Freedom for Who?
Yesterday, September 4th, was the beginning of school shooting season. It happened at Apalachee High School near Winder, Georgia, and was done by a 14-year old boy whose parents had been warned about the concerns that their son could try to do a school shooting. The shooting was done with a rifle that had been given as a gift to the teenager by his father. I’ll say that one again — the parents knew that people were concerned about their son’s potential to do violence and still allowed him access to a weapon that would allow him to do that.
It’s no surprise that the beginning of school shooting season coincides with the beginning of school now. In fact, learning about yesterday’s shooting was how I realized schools were in session again. The number of shootings at schools is out of control, as you can plainly see in this chart from CNN:
It’s so normal in America today that it took GOP VP candidate JD Vance’s statements on the situation to compel me to say something about this one, instead of letting it pass by like so many shootings in my life. What did Vance say that required comment? Well, per the AP:
“If these psychos are going to go after our kids we’ve got to be prepared for it,” Vance said at a rally in Phoenix. “We don’t have to like the reality that we live in, but it is the reality we live in. We’ve got to deal with it.”

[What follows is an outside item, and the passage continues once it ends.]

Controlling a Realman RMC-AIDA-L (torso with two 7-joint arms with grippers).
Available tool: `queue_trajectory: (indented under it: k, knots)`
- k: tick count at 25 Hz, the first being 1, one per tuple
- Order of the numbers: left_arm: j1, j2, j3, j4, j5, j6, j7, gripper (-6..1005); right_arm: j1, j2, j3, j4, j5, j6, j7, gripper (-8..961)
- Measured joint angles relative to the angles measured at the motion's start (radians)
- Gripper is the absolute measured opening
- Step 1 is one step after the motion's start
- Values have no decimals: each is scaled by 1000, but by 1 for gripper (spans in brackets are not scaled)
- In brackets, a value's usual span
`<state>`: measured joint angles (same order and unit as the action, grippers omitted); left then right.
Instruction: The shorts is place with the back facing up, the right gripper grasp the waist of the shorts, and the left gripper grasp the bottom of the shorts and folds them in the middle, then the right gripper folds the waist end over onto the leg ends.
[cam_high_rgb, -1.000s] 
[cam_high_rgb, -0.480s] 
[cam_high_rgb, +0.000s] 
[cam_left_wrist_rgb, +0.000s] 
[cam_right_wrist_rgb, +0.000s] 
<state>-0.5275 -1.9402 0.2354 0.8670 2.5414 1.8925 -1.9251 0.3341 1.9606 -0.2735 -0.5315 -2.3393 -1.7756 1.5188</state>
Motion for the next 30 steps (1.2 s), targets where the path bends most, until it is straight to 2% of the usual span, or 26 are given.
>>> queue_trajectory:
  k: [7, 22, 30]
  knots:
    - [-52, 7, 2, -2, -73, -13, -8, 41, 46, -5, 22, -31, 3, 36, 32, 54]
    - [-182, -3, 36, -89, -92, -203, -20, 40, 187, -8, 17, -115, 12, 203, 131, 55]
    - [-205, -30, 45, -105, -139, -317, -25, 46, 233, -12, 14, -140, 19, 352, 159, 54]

The Ohio senator was asked by a journalist what can be done to stop school shootings. He said further restricting access to guns, as many Democrats advocate, won’t end them, noting they happen in states with both lax and strict gun laws. He touted efforts in Congress to give schools more money for security.
“I don’t like that this is a fact of life,” Vance said. “But if you are a psycho and you want to make headlines, you realize that our schools are soft targets. And we have got to bolster security at our schools. We’ve got to bolster security so if a psycho wants to walk through the front door and kill a bunch of children they’re not able.”

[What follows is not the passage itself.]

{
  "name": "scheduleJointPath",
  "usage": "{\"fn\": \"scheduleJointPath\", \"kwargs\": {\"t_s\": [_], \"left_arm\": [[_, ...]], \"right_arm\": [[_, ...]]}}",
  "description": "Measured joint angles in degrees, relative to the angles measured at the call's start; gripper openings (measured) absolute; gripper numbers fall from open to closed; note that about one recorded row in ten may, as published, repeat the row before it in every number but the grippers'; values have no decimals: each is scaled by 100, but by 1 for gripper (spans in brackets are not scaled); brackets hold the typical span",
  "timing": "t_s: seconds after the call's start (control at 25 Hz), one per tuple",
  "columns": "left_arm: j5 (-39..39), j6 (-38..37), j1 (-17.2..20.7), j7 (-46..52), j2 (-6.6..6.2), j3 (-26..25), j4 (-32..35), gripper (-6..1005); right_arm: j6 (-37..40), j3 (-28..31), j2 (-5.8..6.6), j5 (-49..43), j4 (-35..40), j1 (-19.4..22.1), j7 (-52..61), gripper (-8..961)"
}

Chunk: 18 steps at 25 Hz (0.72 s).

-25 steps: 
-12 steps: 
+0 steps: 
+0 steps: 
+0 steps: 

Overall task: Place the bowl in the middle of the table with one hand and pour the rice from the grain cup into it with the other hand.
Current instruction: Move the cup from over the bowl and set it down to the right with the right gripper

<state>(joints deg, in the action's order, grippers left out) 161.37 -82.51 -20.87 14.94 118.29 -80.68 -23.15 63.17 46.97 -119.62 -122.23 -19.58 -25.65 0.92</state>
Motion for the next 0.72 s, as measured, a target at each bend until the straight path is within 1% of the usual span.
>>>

Calling school shootings “a fact of life” is an incredibly grim statement to hear from someone whose current job is to articulate a better vision for the county in an attempt to get elected. On a basic level it’s a great example of the old adage “When all you have is a hammer, everything looks like a nail”. The idea that the only solution to a problem with a gun is a different, better gun displays a lack of imagination that would be shocking if you heard it in a vacuum. The thing is, we aren’t looking at this in a vacuum, and this statement makes total sense in the context of the GOP’s conception of freedom overall.

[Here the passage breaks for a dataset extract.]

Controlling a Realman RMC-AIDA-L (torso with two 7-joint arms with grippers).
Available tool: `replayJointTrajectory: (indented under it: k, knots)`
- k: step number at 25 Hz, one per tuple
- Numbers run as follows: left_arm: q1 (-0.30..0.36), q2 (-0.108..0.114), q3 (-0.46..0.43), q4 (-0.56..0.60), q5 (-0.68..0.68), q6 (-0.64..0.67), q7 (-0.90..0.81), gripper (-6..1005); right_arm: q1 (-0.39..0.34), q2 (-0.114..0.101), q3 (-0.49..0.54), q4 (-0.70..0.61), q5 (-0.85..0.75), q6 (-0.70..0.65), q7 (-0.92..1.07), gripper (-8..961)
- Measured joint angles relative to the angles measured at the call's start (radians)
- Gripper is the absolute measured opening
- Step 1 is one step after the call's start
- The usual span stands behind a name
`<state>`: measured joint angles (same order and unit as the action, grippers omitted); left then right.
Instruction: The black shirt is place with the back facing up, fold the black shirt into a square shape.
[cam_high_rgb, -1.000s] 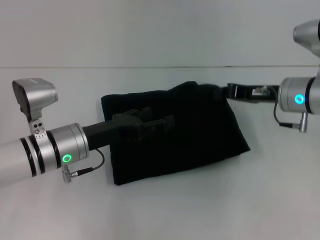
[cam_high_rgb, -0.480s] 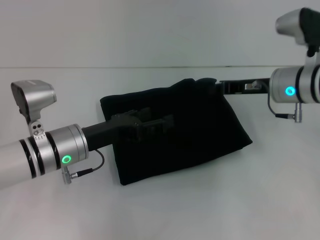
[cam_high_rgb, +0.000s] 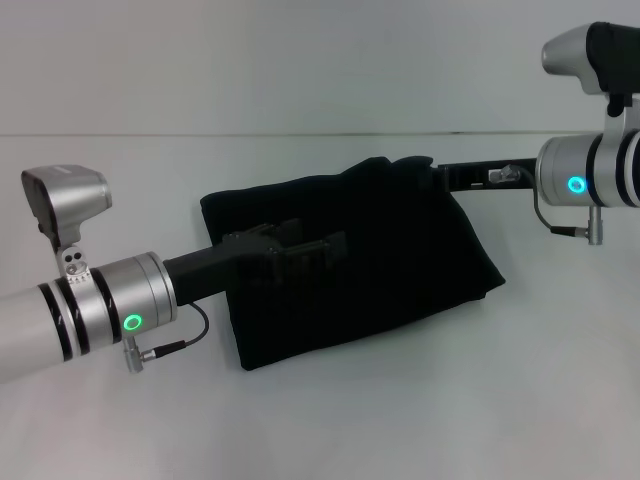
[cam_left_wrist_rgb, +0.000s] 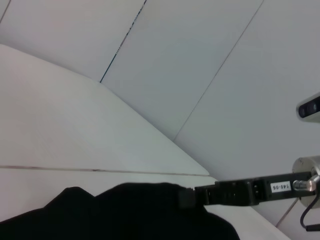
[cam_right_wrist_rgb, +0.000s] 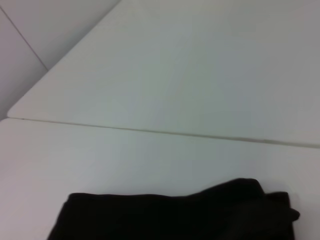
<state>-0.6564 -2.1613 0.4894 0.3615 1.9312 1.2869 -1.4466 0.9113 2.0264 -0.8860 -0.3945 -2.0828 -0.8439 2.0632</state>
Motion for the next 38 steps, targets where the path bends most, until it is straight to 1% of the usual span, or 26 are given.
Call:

My friend Scott Heins once told me that New York City is “100% freedom to, and zero percent freedom from”. I think it was when a video of a man with a moped on the subway went viral, and it made intuitive sense in that context, and if you’ve spent some time in the city it will make intuitive sense to you very quickly. But it’s got greater utility in this context because it allows us to intuitively understand the two different conceptions of freedom that we flatten into a single word in our political discourse. In this case, it’s straightforward to understand — your individual right to bear arms immediately trumps everyone else’s freedom to live securely and without fear. That’s the crux of the GOP’s stance on gun control, and nothing makes it more blatant than the response to a school shooting.
In his Four Freedoms speech, FDR defined Freedom from Fear last, saying:
“The fourth is freedom from fear–which, translated into world terms, means a world-wide reduction of armaments to such a point and in such a thorough fashion that no nation will be in a position to commit an act of physical aggression against any neighbor–anywhere in the world.”
FDR translated it into world terms because he was speaking in 1941, but the core of that message, that we need a reduction of arms in order to feel safe and not more of them, stands in stark contrast to the vision of security that Vance laid out today. I find it to be inspiring, that security comes from turning swords to plowshares instead of creating more swords. There’s a way forward there on guns, but that’s not thinking big enough.
When we talk about freedom, we have to ask ourselves — Freedom for who? It’s not just limited to guns, it’s a question of the tension between someone’s freedom to refuse to vaccinate their children versus your child’s freedom to live without getting measles. It’s the freedom to discriminate versus the freedom to love who you choose and be who you are. It’s the freedom to pollute versus your freedom to breathe. The reality is that the GOP’s conception of freedom is incredibly narrow, and we are due for a redefining of the term. We can’t have men like Vance tell us what freedom means, we need to seize it for our own, like FDR did, and redefine it in a way that doesn’t end in high school students dragging their wounded teacher out of the hallway on the first day of school.